El sonido de aquellos tacones me aterraba. Llegaba de improviso, cuando menos lo esperaba, en mitad de nuestros juegos infantiles. El golpeteo en las baldosas del pasillo me arrojaba de golpe fuera de la fantasía de un fuerte apache o de la última canción del trío musical que formábamos mis hermanos y yo.
Aquel soniquete anunciaba la llegada del personaje más odiado de nuestra infancia. En cuanto lo escuchábamos, se detenía el mundo. Los indios y vaqueros del fuerte apache interrumpían su batalla; la guitarra y la batería de cacerolas y sartenes, arrumbadas en un rincón; la cesta de «La Violetera», mi canción favorita y estrella de nuestro repertorio, abandonada a su suerte. El aliento contenido.
Tras la parálisis del primer impacto, corríamos a escondernos bajo la mesa camilla. Sin pronunciar palabra. Temblando de miedo. Si, por suerte, era verano, nos acomodábamos en el hueco del brasero. Las faldas de la mesa camilla eran nuestro manto protector. Bajo aquella mesa, agachados y con los brazos sobre la cabeza, anhelábamos desaparecer.

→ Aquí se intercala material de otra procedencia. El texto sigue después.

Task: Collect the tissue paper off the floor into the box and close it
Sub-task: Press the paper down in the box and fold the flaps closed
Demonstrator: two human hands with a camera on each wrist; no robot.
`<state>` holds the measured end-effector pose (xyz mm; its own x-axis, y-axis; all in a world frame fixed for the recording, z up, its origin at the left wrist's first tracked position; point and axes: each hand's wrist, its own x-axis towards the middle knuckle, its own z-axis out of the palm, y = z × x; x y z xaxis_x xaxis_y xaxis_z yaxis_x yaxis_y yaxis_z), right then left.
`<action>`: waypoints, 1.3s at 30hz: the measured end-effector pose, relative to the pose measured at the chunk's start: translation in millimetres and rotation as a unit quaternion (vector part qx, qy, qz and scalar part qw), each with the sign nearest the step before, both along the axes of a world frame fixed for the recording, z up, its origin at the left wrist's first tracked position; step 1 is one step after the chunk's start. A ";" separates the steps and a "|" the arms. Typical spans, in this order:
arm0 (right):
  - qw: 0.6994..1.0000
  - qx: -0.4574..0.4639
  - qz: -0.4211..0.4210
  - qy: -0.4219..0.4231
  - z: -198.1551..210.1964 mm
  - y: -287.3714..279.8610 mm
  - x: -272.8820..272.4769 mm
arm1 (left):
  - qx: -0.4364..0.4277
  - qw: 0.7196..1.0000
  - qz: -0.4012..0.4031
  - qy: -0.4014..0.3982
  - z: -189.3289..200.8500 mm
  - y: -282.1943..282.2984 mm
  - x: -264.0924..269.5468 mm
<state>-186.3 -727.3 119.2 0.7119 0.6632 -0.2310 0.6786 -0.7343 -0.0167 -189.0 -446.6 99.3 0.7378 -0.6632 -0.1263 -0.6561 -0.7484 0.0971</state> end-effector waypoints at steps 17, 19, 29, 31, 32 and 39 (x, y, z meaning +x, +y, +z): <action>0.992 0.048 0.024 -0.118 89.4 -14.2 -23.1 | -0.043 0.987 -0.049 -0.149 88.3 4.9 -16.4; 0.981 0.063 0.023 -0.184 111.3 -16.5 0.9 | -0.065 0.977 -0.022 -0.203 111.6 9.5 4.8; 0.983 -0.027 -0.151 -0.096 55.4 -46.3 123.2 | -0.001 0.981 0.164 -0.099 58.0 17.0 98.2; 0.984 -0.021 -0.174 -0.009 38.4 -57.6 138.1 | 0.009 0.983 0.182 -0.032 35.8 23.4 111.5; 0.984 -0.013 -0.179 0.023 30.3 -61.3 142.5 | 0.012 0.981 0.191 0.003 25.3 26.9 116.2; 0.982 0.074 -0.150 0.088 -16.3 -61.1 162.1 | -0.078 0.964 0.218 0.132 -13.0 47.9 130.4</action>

Atenazados por el pánico, escuchábamos cómo los malditos tacones se acercaban. El más valiente de los tres, levantaba con cuidado una punta de las faldas con la esperanza de que pasaran de largo, de que se dirigieran a otro lugar de la casa, de que indultaran al cuarto de estar de nuestros juegos y conciertos.
De repente, el sonsonete paraba. Tres pares de ojos contemplábamos con estupor unos gastados zapatos de salón y tacones puntiagudos. Y comprendíamos que la mesa camilla tampoco nos había salvado esa vez. Uno de nosotros estaba condenado. Solo quedaba adivinar quién. Y casi siempre era yo la sentenciada.
La practicante ―«señora tocina» , bautizada por nosotros― era implacable. No tenía piedad. Abría su maletín, sacaba un estuche de metal, introducía en él una enorme jeringuilla y una aguja, las rociaba con alcohol, las quemaba y, sin esperar a que se enfriaran ―sus manos eran tan insensibles como su corazón―, las agarraba, pinchaba el frasquito de líquido blanco y se giraba hacia mí, triunfante. A esas alturas estaba yo llorando a lágrima viva, agarrándome a mi madre que, muy a su pesar, hacía lo posible por bajarme las bragas y exponer un trozo de mi culo para que la señora tocina lo agujereara con saña. Sin contemplaciones, con brusquedad.
Nuestros lloros y moratones llegaron a ser tan insoportables para mi madre que decidió poner fin a esa tortura. Aprendió a poner inyecciones y despidió a la practicante tocina. Por suerte para mi que, a causa de una enfermedad pulmonar, me tuvo que pinchar durante un año entero. Y lo hacía con tanta destreza, delicadeza y amor, que no volví a sentir dolor.
En aquella casa ya solo se escucharon los tacones de mi madre. Y esos no nos asustaban, ni nos enviaban bajo las faldas de la mesa camilla.
No recuerdo si se lo agradecí bastante, pero fue una de las mejores decisiones que tomó en su vida.